Douglass further supports this by saying, that the religion of the south is a mere covering
for the most horrid crimes, a justifier of the most appalling barbarity (Douglass 84). The
religion in which Douglass grew up knowing and hearing from the southern men was not
that of the true religion of God, but that of hate. Douglass small steps toward freedom
included more than just physical battles against the whites. He shows that to become free,
involves more than simply running north, but the road to freedom, is instead, shown to be
a power struggle and a long draining intellectual process of learning and maturing. One
can see that Douglass determination to be free was a result of gaining knowledge. In a
world where the haves sit on knowledge, language was power, and language was
Douglass first key to freedom, then his armor, and finally his sword. He turned on his
oppressors and raised it against them, and his words became a healing balm and a fixer of
wrongs of slavery. Douglass sums this up great when writing a letter to Mr. Auld in Gorn
Document 5 by saying, I intend to make use of you as a weapon with which to assail the
system of slavery-as a means of concentrating public attention on the system, and
deepening their horror of trafficking in the souls and bodies of me make use of you as a
means of exposing the character of the American church and clergy-and as a means of
bringing this guilty nation with yourself to repentance (Gorn 242).
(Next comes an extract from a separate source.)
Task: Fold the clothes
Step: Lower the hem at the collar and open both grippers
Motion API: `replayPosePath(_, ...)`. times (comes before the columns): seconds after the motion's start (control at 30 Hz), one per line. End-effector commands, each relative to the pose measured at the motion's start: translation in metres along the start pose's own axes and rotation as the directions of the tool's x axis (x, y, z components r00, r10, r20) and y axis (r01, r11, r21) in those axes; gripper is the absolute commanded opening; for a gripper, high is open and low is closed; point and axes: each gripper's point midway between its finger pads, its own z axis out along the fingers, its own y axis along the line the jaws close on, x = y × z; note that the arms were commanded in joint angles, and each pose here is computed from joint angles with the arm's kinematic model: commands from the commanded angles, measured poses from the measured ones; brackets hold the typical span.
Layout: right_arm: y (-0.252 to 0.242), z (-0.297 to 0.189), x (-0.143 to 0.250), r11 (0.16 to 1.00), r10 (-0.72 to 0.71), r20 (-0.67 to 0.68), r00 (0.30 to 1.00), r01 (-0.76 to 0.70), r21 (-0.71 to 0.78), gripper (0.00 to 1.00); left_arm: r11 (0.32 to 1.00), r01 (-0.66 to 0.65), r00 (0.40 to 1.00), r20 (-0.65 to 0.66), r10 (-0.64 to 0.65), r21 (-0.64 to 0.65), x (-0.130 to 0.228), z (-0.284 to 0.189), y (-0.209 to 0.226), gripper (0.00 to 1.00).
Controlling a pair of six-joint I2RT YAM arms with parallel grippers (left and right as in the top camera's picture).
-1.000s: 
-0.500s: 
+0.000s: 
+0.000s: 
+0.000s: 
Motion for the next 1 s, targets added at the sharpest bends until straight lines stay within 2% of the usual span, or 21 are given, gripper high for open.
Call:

We also see how the
women in antebellum America shared the views of the black slaves, in seeing that it was
inhumane to treat another human in such a brutal way. These women and the run away
slaves such as Douglass helped to start the anti-slave movement in North America, and
started to challenge the southern religion. Throughout the book, we saw Douglass go
through several life changes, from slavery to freedom, from the south to the North, from a
young man of many names to the adult named Frederick Douglass, thus in the end, this
gifted man helped America come to terms with slavery as it really was.